- DIRECTIONS
Among the entries, find the lines with the string "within" and copy them.

BEGIN RECORDED DATA

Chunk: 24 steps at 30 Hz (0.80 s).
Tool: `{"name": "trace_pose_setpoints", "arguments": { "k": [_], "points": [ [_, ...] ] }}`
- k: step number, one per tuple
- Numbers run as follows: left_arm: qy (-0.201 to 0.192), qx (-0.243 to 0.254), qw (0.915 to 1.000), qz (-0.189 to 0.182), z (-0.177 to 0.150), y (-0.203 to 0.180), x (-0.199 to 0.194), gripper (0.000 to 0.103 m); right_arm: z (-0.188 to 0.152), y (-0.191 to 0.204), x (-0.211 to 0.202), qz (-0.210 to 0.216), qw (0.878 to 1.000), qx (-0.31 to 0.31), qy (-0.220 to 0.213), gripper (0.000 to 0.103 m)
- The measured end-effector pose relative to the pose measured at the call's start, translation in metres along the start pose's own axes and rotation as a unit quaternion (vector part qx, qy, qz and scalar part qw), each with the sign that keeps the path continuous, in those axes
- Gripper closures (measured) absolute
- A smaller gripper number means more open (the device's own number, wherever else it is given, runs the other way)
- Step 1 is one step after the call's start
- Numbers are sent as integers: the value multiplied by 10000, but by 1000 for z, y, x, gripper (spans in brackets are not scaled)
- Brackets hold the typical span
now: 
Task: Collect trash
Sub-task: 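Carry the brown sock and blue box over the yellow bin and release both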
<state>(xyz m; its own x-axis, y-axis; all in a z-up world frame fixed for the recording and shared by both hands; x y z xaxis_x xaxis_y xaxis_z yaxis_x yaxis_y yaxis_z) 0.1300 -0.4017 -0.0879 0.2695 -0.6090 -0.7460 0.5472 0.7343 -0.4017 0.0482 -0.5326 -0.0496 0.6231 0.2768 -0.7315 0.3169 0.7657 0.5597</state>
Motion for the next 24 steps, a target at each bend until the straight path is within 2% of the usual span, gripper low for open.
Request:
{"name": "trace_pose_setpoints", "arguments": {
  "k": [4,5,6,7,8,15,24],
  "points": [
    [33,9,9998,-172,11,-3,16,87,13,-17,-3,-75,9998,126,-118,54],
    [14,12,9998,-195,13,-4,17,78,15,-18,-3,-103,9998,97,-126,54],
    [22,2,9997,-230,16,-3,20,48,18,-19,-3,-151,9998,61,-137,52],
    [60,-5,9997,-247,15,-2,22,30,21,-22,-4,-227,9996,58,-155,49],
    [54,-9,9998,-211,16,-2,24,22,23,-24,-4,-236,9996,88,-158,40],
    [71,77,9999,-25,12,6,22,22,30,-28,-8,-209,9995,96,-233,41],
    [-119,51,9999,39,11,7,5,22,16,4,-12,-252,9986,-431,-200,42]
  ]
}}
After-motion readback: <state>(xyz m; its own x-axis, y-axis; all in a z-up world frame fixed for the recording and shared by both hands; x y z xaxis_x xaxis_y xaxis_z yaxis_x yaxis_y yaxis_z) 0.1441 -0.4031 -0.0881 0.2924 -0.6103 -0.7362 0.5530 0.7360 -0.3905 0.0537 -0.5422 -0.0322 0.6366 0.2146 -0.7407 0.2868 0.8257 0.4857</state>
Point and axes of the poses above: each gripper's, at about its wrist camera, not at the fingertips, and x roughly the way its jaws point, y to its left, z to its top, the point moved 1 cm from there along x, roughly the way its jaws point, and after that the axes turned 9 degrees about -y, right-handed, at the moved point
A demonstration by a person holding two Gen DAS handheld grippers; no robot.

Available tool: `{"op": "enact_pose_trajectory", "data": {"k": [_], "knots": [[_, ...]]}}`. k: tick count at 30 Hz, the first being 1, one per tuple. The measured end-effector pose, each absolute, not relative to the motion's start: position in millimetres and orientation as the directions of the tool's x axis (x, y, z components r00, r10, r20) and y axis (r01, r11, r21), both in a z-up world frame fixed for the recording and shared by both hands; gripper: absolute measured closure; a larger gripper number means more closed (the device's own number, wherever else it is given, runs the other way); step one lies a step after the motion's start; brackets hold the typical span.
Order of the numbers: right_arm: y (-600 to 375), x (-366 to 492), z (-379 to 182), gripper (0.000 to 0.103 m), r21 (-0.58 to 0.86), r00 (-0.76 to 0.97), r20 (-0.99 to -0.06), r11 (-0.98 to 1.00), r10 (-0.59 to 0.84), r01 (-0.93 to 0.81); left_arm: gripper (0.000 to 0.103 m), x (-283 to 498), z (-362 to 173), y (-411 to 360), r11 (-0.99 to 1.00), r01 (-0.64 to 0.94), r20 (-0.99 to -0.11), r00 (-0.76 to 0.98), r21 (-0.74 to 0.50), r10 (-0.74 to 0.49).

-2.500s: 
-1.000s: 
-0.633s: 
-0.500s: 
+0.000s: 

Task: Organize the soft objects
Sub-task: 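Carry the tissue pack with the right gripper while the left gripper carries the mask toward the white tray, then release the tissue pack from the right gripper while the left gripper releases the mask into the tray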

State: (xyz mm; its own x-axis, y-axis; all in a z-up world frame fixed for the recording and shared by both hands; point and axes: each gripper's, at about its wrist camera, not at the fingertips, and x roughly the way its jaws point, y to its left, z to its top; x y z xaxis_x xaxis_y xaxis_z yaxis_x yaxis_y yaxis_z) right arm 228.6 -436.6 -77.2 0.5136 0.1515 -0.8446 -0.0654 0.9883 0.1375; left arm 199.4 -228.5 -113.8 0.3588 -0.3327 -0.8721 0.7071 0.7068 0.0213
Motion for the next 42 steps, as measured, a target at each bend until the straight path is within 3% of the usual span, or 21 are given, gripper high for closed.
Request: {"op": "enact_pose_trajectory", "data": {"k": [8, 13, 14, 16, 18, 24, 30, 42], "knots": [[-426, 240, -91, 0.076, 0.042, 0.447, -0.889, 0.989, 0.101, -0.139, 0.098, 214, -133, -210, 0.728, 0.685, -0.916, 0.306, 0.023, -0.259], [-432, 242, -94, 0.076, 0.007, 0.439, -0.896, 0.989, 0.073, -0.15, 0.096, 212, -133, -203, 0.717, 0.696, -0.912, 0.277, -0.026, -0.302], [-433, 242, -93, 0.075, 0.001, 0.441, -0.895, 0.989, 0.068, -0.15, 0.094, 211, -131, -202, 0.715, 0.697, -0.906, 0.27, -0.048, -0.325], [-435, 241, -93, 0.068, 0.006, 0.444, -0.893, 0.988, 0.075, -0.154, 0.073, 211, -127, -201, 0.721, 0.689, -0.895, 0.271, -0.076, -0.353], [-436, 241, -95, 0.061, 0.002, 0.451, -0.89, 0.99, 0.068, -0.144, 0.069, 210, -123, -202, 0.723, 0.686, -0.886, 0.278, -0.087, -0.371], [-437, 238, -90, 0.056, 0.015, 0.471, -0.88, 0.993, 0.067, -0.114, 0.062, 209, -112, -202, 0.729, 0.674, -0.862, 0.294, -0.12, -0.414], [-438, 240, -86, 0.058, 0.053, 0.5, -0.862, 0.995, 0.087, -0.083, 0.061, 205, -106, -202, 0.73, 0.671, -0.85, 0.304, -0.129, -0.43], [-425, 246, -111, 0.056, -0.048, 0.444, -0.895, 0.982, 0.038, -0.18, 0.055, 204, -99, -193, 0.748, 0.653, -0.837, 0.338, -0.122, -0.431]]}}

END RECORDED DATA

- WRITTEN RESPONSE
Motion for the next 24 steps, a target at each bend until the straight path is within 2% of the usual span, gripper low for open.
Motion for the next 42 steps, as measured, a target at each bend until the straight path is within 3% of the usual span, or 21 are given, gripper high for closed.

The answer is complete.